While there was a functional response for the breast cancer cells when the other cell types were present, the MCTS lacked certain morphological features that are present in tumors; however, we determined that providing the appropriate cell-to-cell interactions promoted the tumor phenotype. The MCF-7 spheroids (Fig 3A) retained the spheroid morphology after embedding in the Invasion Matrix; whereas, the addition of hMSCs during spheroid formation promoted lobular formation and spreading for the MCF-7 (Fig 4A). Similarly, the MDA-MB-231 spheroids exhibited a more directed invasion pattern (Fig 3B); whereas, the addition of hMSCs during spheroid formation promoted a denser, more curved invasion pattern (Fig 4B).

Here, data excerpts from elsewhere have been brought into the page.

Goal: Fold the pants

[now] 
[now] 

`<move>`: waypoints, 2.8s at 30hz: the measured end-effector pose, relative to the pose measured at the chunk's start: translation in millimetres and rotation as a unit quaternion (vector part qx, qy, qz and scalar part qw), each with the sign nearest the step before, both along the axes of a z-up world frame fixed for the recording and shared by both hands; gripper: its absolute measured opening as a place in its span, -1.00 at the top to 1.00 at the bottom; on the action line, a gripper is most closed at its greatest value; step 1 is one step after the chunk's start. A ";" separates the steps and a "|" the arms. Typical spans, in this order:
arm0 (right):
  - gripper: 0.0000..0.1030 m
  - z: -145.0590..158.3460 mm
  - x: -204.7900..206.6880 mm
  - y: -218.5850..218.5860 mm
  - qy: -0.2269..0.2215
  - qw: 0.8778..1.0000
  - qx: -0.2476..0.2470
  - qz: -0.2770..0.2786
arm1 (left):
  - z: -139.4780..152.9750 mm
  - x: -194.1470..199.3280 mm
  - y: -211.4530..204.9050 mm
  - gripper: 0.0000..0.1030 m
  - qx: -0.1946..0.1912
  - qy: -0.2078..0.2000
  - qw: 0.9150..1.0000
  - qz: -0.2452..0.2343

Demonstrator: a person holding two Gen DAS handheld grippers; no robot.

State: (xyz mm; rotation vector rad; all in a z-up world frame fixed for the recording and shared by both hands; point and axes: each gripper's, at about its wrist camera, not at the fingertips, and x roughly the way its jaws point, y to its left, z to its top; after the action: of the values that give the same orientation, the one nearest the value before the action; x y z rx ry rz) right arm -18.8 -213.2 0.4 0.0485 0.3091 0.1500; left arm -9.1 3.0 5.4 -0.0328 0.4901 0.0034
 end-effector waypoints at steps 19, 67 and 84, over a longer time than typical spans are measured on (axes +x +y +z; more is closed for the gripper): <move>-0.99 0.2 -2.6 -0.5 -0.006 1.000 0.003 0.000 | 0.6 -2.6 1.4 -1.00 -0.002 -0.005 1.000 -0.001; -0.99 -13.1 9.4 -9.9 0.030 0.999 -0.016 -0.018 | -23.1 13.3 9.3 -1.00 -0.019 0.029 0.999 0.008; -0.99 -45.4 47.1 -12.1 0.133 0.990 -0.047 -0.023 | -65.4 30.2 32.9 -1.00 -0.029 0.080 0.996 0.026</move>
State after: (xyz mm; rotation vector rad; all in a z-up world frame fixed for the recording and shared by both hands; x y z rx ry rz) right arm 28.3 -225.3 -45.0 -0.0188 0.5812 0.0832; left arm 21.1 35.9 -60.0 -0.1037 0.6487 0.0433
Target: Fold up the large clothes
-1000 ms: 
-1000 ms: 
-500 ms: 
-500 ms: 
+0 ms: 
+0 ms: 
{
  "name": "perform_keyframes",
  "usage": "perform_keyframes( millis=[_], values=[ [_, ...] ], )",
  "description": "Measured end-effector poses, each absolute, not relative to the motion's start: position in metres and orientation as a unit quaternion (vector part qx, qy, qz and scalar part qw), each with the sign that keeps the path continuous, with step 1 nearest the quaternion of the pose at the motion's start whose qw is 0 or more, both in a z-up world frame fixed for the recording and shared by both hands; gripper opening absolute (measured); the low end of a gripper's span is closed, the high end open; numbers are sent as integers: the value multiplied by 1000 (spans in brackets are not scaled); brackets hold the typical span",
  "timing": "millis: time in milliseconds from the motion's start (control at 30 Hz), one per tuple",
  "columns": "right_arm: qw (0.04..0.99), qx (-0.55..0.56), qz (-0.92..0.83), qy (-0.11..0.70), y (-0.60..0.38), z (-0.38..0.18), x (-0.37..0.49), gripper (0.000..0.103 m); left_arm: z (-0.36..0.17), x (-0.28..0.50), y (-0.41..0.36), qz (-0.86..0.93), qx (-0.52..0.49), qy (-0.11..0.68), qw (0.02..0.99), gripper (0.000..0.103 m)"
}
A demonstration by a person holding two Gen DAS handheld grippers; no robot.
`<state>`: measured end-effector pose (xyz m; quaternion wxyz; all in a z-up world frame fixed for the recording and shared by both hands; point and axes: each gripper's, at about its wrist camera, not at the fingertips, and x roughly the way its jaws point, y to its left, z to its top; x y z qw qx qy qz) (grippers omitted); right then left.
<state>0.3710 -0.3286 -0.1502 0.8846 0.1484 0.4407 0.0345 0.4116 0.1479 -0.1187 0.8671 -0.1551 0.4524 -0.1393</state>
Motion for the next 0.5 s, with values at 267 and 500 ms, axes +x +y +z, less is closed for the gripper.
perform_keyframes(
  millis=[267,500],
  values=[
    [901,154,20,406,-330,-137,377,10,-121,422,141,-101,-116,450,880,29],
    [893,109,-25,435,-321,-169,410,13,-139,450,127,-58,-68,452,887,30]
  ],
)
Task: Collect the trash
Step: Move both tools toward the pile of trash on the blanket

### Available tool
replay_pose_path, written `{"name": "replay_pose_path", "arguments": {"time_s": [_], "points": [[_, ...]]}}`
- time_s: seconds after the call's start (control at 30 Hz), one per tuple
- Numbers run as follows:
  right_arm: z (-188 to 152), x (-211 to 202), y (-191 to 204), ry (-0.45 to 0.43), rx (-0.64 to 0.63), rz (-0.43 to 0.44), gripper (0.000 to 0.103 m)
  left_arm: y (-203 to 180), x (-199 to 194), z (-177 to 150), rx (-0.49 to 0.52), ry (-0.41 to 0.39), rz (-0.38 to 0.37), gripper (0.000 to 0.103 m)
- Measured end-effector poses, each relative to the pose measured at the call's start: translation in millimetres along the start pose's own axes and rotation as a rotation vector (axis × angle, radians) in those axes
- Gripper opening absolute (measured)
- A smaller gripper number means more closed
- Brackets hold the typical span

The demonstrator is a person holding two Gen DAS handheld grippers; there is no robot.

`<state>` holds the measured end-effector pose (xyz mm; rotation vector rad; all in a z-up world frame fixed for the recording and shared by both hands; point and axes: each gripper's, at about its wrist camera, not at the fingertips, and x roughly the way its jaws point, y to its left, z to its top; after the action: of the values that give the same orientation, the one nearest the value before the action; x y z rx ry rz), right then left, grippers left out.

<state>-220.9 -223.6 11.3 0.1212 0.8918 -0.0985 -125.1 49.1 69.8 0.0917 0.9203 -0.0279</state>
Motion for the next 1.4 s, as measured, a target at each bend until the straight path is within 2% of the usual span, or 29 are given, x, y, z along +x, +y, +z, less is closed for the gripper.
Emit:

Furthermore, dispersion of the hMSCs in the Invasion Matrix was insufficient to stabilize or elicit any response in the tubule networks (Fig 3A and 3B); however, addition of the hMSCs directly to the aligned HUVEC tubules allowed the hMSCs to colocalize to the HUVEC network and promote stabilization and recruitment of the vascular network to the expanding spheroid (Fig 4A and 4B). A detailed diagram explaining the optimized procedure for microtumor assembly is provided in S2 Fig.

Next, the optimized microtumors were compared with 2D and 3D monoculture, and differences in breast cancer cell proliferation corresponded with the differences in cell morphology for 2D culture, 3D culture and microtumors (S3 Fig). After eight days, there were approximately twice as many MCF-7 cells in the 3D culture compared to the microtumor, and there were approximately three times as many MCF-7 cells in the 2D culture compared to the microtumors (Fig 4C). For MDA-MB-231 cells, there were approximately three times as many cells in both the 2D and 3D monocultures compared to the microtumors after eight days; however, proliferation of the 2D culture exhibited a greater rate of increase (Fig 4D). Adding the preformed spheroids containing both breast cancer cells and hMSCs to endothelial tubules composed of both HUVECS and hMSCs provided an improved cell environment, promoting physiological architecture and activity for each microtumor model.

Next, we evaluated the effects of two standard chemotherapeutic agents, fluorouracil and paclitaxel, on the morphology of the microtumors over seven days in culture. There was no obvious change in MCF-7 microtumor size or structure with either fluorouracil or paclitaxel at physiological attainable dosages of 100 μM and 1 μM, respectively; however, there was an obvious effect on the integrity of the endothelial tubule networks only for paclitaxel (Fig 5A). Alternatively, the MDA-MB-231 microtumors exhibited an evident decrease in size and spread with either fluorouracil or paclitaxel treatment; and there was an obvious deterioration of the endothelial networks only upon paclitaxel treatment (Fig 5B), similar to MCF-7 microtumors. This phenotypic analysis provides important insight into the impact of treatment on the structural organization and integrity of the individual cell types of the microtumors.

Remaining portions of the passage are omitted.